We informed our subject that at certain times a light was
to be flashed in a sender's eyes in a distant room, and
if the subject perceived that event, consciously or uncon-
sciously, it might be evident from changes in his EEG output.
The receiver was seated in a visually opaque, acoustically
and electrically shielded double-walled steel room shown in
Figure 1. The sender was seated in a room about 7 m from the
receiver.
We initially worked with four female and two male volunteer
subjects.
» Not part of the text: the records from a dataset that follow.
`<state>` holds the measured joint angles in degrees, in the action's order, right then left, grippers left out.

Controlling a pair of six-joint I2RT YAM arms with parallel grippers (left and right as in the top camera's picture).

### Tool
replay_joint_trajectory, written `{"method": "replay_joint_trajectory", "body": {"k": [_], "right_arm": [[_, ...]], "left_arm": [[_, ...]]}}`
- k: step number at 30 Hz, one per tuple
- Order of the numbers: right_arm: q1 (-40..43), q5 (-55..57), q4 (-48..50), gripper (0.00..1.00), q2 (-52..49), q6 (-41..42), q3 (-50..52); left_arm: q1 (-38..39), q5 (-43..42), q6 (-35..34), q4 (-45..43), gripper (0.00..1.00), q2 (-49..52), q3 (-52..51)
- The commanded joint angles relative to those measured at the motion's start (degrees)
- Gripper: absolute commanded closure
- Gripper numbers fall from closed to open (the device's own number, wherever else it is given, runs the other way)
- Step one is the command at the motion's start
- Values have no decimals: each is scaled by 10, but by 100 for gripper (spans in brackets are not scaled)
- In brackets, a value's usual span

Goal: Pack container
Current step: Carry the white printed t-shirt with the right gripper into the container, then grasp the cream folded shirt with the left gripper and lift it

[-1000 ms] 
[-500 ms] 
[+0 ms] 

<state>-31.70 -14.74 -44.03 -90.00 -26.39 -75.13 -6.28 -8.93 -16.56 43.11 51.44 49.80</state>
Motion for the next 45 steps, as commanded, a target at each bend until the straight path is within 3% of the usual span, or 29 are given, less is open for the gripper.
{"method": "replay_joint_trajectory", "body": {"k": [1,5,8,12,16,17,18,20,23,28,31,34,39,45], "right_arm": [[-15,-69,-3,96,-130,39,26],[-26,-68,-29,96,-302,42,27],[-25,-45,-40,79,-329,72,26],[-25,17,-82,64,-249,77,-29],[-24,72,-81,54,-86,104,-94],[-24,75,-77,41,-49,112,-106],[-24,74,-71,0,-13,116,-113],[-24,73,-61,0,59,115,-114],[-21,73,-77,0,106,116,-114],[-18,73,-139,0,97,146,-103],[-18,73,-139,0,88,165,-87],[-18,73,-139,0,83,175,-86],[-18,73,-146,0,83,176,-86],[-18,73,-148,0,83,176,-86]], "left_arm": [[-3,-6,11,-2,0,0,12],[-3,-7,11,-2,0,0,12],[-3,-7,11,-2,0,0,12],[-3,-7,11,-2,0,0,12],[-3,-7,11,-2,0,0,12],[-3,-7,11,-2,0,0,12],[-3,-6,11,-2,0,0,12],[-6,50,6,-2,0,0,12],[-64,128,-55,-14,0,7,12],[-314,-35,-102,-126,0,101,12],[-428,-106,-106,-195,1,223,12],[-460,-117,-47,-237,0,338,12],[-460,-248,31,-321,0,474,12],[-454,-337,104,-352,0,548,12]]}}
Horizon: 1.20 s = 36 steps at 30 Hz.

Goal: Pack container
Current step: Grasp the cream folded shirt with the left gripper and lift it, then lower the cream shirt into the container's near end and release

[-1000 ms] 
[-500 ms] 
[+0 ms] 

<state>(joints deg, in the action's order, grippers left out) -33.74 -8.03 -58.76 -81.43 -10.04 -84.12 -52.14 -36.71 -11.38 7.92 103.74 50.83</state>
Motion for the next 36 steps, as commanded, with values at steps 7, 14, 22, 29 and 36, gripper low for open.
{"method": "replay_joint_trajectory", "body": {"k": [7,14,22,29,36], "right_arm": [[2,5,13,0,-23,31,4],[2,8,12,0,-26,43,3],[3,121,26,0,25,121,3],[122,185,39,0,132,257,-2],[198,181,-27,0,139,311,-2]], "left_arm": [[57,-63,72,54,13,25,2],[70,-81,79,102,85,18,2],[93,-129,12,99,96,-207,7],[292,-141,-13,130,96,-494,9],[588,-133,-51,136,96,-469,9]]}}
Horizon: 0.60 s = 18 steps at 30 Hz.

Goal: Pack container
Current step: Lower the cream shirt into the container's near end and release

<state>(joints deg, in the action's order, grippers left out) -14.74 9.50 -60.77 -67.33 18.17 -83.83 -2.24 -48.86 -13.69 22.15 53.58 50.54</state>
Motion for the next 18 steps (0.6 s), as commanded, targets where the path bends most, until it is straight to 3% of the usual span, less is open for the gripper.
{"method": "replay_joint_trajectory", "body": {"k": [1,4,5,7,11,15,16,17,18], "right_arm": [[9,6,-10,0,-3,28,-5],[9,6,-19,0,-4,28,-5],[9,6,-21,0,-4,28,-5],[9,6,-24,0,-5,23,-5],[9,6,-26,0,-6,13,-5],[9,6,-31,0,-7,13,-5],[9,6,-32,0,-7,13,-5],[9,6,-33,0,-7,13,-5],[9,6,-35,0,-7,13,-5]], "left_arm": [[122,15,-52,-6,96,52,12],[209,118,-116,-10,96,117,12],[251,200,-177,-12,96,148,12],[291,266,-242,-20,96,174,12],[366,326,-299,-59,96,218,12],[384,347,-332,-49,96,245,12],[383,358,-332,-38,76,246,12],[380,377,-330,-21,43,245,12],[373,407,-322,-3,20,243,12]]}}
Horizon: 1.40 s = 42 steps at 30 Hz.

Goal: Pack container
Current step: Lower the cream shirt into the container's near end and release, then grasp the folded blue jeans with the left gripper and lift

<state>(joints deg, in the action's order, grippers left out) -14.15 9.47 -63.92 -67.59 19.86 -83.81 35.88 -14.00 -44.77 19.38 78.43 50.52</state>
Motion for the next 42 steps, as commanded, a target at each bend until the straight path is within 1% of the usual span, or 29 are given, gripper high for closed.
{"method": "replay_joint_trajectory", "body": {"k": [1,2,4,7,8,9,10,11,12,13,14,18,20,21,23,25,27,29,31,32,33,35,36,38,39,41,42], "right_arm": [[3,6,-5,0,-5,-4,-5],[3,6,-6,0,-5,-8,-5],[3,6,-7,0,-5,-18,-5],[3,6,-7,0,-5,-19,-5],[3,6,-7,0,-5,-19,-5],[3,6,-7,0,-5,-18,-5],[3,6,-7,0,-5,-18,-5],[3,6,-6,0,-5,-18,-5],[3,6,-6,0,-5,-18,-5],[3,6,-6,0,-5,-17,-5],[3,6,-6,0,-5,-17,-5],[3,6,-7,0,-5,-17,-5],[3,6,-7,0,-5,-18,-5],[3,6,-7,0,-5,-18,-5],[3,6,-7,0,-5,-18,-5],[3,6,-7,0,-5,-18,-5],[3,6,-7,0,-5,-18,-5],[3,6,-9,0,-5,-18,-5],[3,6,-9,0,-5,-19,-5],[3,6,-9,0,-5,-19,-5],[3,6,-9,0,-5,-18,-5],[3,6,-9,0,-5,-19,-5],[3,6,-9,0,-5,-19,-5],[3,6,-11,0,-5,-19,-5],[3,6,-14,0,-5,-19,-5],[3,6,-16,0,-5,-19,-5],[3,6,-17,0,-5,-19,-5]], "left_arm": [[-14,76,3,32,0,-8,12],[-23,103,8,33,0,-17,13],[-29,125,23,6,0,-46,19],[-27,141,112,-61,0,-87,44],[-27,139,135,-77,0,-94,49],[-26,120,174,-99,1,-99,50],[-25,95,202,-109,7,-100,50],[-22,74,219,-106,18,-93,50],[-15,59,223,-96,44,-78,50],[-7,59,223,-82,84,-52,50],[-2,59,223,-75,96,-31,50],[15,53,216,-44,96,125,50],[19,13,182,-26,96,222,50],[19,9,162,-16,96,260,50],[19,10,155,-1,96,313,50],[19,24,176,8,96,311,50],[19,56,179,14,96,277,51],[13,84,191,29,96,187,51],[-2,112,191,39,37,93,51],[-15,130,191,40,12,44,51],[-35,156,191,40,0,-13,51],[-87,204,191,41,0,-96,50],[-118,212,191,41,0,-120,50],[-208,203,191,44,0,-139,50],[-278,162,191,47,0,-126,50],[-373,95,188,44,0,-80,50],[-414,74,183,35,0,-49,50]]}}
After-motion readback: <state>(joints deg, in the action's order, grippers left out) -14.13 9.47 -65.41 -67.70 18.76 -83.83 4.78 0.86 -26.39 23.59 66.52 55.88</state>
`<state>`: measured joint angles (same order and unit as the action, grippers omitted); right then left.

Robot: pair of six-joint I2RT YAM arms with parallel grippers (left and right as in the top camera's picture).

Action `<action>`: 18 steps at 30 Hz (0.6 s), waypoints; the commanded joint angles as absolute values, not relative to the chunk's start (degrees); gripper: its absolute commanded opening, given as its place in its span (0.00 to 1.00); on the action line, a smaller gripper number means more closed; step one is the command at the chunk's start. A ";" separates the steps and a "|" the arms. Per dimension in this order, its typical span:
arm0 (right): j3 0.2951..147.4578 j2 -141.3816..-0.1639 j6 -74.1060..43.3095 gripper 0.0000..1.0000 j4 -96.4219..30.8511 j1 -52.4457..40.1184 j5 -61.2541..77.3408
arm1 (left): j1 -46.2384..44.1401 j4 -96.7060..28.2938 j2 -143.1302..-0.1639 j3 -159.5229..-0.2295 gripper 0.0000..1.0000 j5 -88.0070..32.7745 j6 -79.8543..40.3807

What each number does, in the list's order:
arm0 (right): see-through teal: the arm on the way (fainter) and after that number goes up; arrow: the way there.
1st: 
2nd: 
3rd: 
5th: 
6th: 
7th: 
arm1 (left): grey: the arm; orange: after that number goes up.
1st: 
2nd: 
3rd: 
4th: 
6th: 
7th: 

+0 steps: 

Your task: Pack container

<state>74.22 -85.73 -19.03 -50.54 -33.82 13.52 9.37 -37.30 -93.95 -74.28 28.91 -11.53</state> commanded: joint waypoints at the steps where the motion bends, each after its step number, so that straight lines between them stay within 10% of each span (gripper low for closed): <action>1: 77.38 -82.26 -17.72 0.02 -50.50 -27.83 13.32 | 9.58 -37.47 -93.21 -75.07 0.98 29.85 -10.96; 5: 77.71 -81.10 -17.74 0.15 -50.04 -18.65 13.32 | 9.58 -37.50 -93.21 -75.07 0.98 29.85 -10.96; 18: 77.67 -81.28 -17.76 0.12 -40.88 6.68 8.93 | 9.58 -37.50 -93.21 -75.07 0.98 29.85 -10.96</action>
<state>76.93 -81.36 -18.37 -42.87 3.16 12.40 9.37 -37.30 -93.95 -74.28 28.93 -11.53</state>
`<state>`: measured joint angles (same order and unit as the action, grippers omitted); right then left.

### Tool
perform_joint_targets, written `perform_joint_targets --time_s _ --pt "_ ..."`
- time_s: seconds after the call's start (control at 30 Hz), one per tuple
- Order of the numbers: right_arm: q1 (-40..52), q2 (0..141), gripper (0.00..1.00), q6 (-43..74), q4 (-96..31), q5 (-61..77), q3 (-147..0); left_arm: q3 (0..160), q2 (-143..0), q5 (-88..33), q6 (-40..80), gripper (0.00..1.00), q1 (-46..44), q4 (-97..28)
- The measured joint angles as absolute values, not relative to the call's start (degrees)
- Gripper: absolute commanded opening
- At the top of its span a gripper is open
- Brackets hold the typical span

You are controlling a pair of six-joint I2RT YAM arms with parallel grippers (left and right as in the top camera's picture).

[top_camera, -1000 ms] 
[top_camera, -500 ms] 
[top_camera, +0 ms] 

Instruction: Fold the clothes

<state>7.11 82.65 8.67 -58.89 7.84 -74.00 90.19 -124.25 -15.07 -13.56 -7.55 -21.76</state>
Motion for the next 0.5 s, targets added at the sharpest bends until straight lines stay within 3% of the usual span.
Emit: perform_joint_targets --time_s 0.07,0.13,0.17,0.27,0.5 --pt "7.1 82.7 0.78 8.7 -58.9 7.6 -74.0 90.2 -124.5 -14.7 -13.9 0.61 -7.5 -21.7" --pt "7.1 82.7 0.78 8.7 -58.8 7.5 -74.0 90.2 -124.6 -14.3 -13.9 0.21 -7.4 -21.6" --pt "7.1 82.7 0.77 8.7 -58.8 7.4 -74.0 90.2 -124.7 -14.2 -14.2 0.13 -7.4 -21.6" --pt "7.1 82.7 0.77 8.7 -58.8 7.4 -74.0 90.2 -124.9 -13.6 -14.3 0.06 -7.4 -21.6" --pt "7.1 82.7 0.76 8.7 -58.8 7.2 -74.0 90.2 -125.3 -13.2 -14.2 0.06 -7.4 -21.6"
These were designated "receivers." The senders
were either other subjects or the experimenters. We decided
beforehand to run one or two sessions of 36 trials each with
each subject in this selection procedure, and to do a more
extensive study with any subject whose results were positive.
A Grass PS-2 photostimulator placed about 1 m in front of the
sender was used to present flash trains of 10 s duration. The
receiver's EEG activity from the occipital region (Oz), referenced
to linked mastoids, was amplified with a Grass 5P-1 preamplifier
and associated driver amplifier with a bandpass of 1-120 Hz.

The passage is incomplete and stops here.